*** Material provided Section Begins ***

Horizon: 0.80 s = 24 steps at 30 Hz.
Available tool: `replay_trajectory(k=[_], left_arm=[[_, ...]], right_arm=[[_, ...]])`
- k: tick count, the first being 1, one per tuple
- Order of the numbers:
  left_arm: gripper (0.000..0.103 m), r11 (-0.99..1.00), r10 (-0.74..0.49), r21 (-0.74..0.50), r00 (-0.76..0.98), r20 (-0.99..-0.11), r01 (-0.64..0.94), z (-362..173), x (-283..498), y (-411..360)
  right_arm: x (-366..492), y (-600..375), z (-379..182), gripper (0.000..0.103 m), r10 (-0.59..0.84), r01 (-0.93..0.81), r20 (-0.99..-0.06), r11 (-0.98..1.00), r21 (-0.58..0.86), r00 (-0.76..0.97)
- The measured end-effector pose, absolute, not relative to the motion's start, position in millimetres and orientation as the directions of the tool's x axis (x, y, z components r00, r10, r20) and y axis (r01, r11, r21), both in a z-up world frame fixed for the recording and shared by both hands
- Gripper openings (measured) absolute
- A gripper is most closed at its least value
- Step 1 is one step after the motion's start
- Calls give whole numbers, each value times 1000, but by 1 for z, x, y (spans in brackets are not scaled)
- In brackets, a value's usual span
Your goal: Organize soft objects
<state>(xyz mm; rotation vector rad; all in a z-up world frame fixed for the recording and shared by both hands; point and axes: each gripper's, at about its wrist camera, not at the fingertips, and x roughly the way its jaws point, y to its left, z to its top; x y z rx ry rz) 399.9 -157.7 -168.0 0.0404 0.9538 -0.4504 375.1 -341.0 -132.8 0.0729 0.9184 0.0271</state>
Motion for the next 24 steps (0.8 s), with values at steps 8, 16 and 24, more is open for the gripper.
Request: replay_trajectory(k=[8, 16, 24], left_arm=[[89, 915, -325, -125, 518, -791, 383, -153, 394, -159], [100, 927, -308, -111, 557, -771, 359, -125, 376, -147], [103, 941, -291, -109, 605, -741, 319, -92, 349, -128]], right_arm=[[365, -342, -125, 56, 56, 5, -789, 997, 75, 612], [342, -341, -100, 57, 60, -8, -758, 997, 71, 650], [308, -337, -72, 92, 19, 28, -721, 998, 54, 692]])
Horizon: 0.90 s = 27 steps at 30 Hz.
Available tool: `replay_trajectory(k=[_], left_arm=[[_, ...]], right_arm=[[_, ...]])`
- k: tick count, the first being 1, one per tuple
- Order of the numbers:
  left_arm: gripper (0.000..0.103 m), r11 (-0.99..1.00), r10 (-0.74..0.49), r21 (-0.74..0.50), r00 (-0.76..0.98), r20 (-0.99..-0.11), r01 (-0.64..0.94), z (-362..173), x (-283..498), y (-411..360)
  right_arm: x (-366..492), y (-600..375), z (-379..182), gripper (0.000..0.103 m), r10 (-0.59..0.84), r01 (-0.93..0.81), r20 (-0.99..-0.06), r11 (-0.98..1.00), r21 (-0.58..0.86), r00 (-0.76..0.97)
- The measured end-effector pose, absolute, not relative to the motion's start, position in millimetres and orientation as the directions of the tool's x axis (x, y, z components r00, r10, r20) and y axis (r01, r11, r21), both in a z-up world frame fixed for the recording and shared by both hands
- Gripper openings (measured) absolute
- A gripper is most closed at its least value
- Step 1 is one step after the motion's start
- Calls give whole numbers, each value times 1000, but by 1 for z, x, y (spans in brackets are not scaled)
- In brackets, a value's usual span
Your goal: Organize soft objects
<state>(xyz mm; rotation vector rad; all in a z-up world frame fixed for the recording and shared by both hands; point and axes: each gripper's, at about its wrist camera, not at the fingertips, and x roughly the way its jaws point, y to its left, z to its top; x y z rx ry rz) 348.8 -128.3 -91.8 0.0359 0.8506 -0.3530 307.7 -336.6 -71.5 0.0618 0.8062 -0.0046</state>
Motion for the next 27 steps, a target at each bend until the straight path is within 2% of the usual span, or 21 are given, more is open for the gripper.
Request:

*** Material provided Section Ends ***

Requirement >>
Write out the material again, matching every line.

Result for this exercise >>
Horizon: 0.80 s = 24 steps at 30 Hz.
Available tool: `replay_trajectory(k=[_], left_arm=[[_, ...]], right_arm=[[_, ...]])`
- k: tick count, the first being 1, one per tuple
- Order of the numbers:
  left_arm: gripper (0.000..0.103 m), r11 (-0.99..1.00), r10 (-0.74..0.49), r21 (-0.74..0.50), r00 (-0.76..0.98), r20 (-0.99..-0.11), r01 (-0.64..0.94), z (-362..173), x (-283..498), y (-411..360)
  right_arm: x (-366..492), y (-600..375), z (-379..182), gripper (0.000..0.103 m), r10 (-0.59..0.84), r01 (-0.93..0.81), r20 (-0.99..-0.06), r11 (-0.98..1.00), r21 (-0.58..0.86), r00 (-0.76..0.97)
- The measured end-effector pose, absolute, not relative to the motion's start, position in millimetres and orientation as the directions of the tool's x axis (x, y, z components r00, r10, r20) and y axis (r01, r11, r21), both in a z-up world frame fixed for the recording and shared by both hands
- Gripper openings (measured) absolute
- A gripper is most closed at its least value
- Step 1 is one step after the motion's start
- Calls give whole numbers, each value times 1000, but by 1 for z, x, y (spans in brackets are not scaled)
- In brackets, a value's usual span
Your goal: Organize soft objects
<state>(xyz mm; rotation vector rad; all in a z-up world frame fixed for the recording and shared by both hands; point and axes: each gripper's, at about its wrist camera, not at the fingertips, and x roughly the way its jaws point, y to its left, z to its top; x y z rx ry rz) 399.9 -157.7 -168.0 0.0404 0.9538 -0.4504 375.1 -341.0 -132.8 0.0729 0.9184 0.0271</state>
Motion for the next 24 steps (0.8 s), with values at steps 8, 16 and 24, more is open for the gripper.
Request: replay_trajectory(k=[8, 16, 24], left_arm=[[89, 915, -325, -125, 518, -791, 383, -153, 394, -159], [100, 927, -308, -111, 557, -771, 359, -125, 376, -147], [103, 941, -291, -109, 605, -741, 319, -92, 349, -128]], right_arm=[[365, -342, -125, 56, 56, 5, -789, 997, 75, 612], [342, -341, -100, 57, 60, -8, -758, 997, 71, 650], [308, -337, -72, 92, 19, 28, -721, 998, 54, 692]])
Horizon: 0.90 s = 27 steps at 30 Hz.
Available tool: `replay_trajectory(k=[_], left_arm=[[_, ...]], right_arm=[[_, ...]])`
- k: tick count, the first being 1, one per tuple
- Order of the numbers:
  left_arm: gripper (0.000..0.103 m), r11 (-0.99..1.00), r10 (-0.74..0.49), r21 (-0.74..0.50), r00 (-0.76..0.98), r20 (-0.99..-0.11), r01 (-0.64..0.94), z (-362..173), x (-283..498), y (-411..360)
  right_arm: x (-366..492), y (-600..375), z (-379..182), gripper (0.000..0.103 m), r10 (-0.59..0.84), r01 (-0.93..0.81), r20 (-0.99..-0.06), r11 (-0.98..1.00), r21 (-0.58..0.86), r00 (-0.76..0.97)
- The measured end-effector pose, absolute, not relative to the motion's start, position in millimetres and orientation as the directions of the tool's x axis (x, y, z components r00, r10, r20) and y axis (r01, r11, r21), both in a z-up world frame fixed for the recording and shared by both hands
- Gripper openings (measured) absolute
- A gripper is most closed at its least value
- Step 1 is one step after the motion's start
- Calls give whole numbers, each value times 1000, but by 1 for z, x, y (spans in brackets are not scaled)
- In brackets, a value's usual span
Your goal: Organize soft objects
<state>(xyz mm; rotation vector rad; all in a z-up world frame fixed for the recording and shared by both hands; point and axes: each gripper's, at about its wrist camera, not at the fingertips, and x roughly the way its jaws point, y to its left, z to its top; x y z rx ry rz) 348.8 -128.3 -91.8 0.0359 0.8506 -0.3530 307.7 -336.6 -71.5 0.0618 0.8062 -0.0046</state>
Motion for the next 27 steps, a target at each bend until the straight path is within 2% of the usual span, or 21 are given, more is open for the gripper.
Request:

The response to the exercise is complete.